She told Kedzie how Prissy Atterbury found Jim at Charity's home.
But Kedzie remembered vividly that Jim had said he met Charity on
the street. And now she had caught him in a lie, a woman-lie! He
was not there to explain that he visited Charity in Kedzie's behalf,
and if he had explained it would only have embittered her the more.

Being quite convinced now of Jim's perfidy, she denied the
possibility of it.

"Jim's square, I'm sure. There couldn't be anything wrong with him.
And Mrs. Cheever is an awful prig, everybody says."

Pet whooped with laughter: "They're the worst sort. Why, only
a couple of years ago Jim and Charity were up in the Adirondacks
alone together. Prissy Atterbury caught them sneaking back."

So one lie was used to bolster another. The firmest structures can
be thus established by locking together things that will not stand
alone--as soldiers stack arms. Pet went on stacking lies and Kedzie
grew more and more distressed, then infuriated. Her bitterness
against Charity grew the more acid. Charity's good repute became now
the whitewash on a sepulcher of corruption. Her resentment of the
woman's imagined hypocrisy and of her husband's apparent duplicity
blazed into an eagerness for vengeance--the classic vengeance of
punishing a crime by committing another of the sort. Like revenges
like; an eye for an eye, a tooth for a tooth, a loyalty for a
loyalty.




CHAPTER XVIII

But now, as often happens in evil as in virtue, Kedzie had the
willingness, but not the resolution.
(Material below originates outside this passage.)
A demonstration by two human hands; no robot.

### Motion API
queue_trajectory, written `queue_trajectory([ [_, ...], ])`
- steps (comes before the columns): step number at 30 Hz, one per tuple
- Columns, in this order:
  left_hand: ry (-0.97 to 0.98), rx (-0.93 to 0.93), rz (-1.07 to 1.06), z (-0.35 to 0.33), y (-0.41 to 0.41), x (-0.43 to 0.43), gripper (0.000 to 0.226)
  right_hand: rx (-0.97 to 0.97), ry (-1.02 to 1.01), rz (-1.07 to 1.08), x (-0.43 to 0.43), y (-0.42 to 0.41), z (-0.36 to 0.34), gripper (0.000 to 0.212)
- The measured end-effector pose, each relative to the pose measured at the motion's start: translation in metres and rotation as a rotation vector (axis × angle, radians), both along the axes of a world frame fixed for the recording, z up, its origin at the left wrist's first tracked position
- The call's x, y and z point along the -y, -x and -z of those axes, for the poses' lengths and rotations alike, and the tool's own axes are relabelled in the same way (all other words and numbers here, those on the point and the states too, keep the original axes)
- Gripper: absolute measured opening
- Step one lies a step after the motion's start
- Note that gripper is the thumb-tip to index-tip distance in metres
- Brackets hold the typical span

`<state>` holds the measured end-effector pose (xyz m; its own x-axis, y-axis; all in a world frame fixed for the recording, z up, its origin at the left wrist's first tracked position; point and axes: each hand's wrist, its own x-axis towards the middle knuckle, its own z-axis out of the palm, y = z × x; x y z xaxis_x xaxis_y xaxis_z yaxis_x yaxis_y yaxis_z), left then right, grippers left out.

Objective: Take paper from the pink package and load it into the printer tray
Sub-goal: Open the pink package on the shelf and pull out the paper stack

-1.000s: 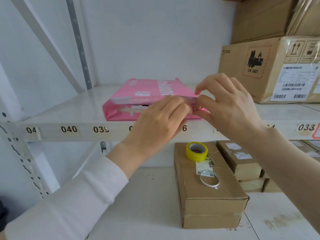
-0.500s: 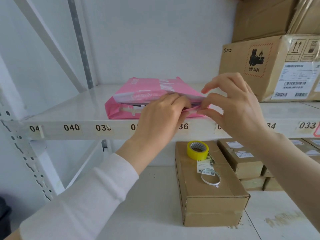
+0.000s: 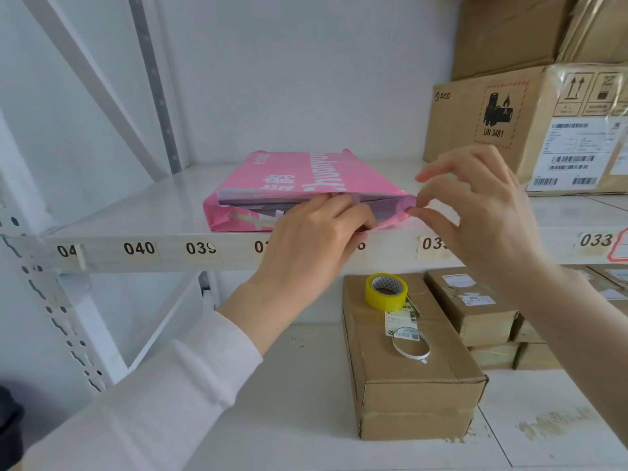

She threw her scruples into
the waste-basket, accepted Pet's invitation, went with her and
her crowd to one of the most reckless dances in Greenwich Village,
where men and women strove to outdo the saturnalia of Montmartre,
vied with one another in exposure, and costumed themselves as
closely according to the fig-leaf era as the grinning policemen
dared to permit.

Kedzie screamed with laughter at some of the ribaldry and danced in
a jostle of fauns, satyrs, nymphs, and maenads. Yet when her partner
clenched her too straitly she could not forget that she was the wife
of an absent soldier. And when on the way home he tried to flirt
she could not quell the nausea in her soul.

But practice makes perfect and Kedzie was learning to be downright
bad, though yet awhile she gave but stingy reward to her assiduous
cavaliers. She was what Pet called a _demi-veuve_ and unprofitable
to the men she used as weapons of her revenge against her innocent
and unwitting husband.

There was another factor working toward her debasement and that was
the emancipation of her pocket-book. It was a fairy's purse now and
she could not scatter her money faster than she found it renewed.
Her entertainments grew more lavish and more reckless. She had an
inspiration at last. She would put Jim's yacht into commission and
take a party of friends on a cruise, well chaperoned, of course.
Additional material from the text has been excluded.